These are protocol requirements, not directives.

- Subscriptions over polling: when an agent needs continuous device telemetry, the projected tool's `subscribe` verb is the supported path; repeated `snapshot` calls violate `rate_limit_rps` budgets and are subject to `E_RATE_LIMITED`.
- Token freshness: `device-runtime` and `agent_runtime` JWTs cannot be used past `exp`. Mid-session token rotation is not supported in Sprint 1; reconnects with a fresh token are the only refresh path.
- Closed enums: any field documented as a closed enum (e.g. `type`, `kind`, `verb`, `safety_class`, `event_kind`, `token_class`, `scope`) will be rejected by the gateway if a value outside the enum is presented.

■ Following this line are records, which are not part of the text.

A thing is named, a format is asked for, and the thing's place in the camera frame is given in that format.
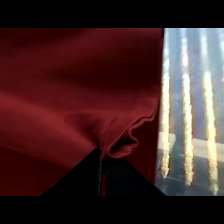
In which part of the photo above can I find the dark red garment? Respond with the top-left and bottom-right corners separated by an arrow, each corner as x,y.
0,27 -> 165,197

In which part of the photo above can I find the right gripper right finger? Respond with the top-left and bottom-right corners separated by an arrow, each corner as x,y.
105,157 -> 166,197

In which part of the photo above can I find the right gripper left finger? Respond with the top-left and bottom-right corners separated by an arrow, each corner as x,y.
41,145 -> 102,197

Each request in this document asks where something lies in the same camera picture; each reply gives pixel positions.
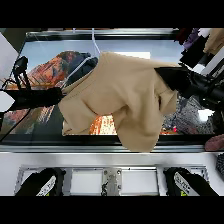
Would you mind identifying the dark red garment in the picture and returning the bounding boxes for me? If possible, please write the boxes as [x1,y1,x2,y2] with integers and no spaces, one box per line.
[173,28,194,45]

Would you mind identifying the pink knitted garment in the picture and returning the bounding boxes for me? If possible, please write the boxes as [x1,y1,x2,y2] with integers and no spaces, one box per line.
[204,133,224,152]

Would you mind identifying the beige sweatshirt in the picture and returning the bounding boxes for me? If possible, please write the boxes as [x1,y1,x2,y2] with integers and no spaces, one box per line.
[57,51,183,154]

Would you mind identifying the dark blue garment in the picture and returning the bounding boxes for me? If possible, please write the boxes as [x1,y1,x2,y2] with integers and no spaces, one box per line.
[65,51,100,88]

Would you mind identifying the white clothes hanger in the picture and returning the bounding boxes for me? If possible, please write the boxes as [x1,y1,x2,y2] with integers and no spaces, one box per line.
[67,55,100,82]

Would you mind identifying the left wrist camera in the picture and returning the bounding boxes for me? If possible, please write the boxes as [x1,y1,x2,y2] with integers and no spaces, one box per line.
[12,55,32,90]

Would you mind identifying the tan garment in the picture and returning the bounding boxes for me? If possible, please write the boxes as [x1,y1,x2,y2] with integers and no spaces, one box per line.
[202,28,224,57]

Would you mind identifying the black garment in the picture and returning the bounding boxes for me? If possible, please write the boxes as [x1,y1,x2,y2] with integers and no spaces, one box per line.
[179,34,216,70]

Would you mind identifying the black cable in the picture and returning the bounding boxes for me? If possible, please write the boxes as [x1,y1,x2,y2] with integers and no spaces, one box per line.
[0,107,34,143]

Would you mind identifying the purple garment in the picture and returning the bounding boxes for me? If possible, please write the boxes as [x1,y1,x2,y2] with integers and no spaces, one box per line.
[183,29,202,52]

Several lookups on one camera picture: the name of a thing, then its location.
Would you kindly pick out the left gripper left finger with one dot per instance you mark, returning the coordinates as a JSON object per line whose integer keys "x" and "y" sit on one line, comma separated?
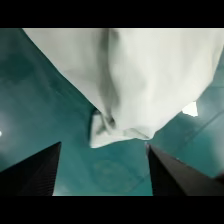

Agents should not invent values.
- Body placement: do not place `code`, `message`, `result`, `ok`, or `error` at the top level of any envelope; these belong inside `payload` (RFC-0002 §4.1).
- Safety annotations: once tool projection is exposed, agents that issue a `cmd` whose target tool's `x-safety-class` is `physical_actuation` without first acquiring the matching scope and `commit_token` will receive `E_SAFETY_DENIED`.
- Error envelope (RFC-0001 §4): `{ code, message, suggested_fix, retry_after_ms?, correlation_id? }`. `code` is from a closed enum; `message` and `suggested_fix` are ASCII-only and rendered server-side from fixed templates.

## Verification & Trust

- **Minisign release pubkey (trust anchor):** `RWS7TatrmwpCgr+chZpBn7gLyBwoYvQqG7rodsXrOjiehSGJcBFnRtV4`
- **v0.1.1 aiot-edge-aarch64-musl SHA256:** `881a8208ec2fe61e1126cc8ebb69351c482dff1d8c3122c50e4b3130679a2e03`
- **Verify command:** `minisign -Vm aiot-edge-aarch64-musl -P RWS7TatrmwpCgr+chZpBn7gLyBwoYvQqG7rodsXrOjiehSGJcBFnRtV4`
- **Threat model:** [RFC-0011 v1.0](https://aethermesh.app/rfcs/rfc-0011) — trust boundaries, attack trees (impersonation, cost-amp, supply-chain), mitigation map. `[shipped]`
- Anchor distribution: homepage HTML + llms.txt (channels (a)); GitHub Releases (channel (c)) per RFC-0011 §2.1 ratified pick. DNS TXT `_minisign.aethermesh.app` is Sprint-3 SHOULD.
- Ratified RFC bundle (2026-04-23): rfc-0011 v1.0 + rfc-0007 v1.1 + rfc-0003 §V13.10 — 6 ratified RFCs total, 3 DRAFT.
- Ratified v2 protocol-reset bundle (2026-05-03): rfc-0012 v1.0 + rfc-0013 v1.0 + rfc-0014 v1.0 — 9 ratified RFCs total. Implementation window 2026-05-04 → 2026-05-30; v1 endpoints respond `410 Gone` at 2026-05-31.

## Out of Scope for v0.1

- Externally callable MCP tool projection.
- Two-phase commit for `physical_actuation` (deferred to RFC-0002 v2.3 per CEO Q4).
- Multi-tenant operator role for `admin` tokens.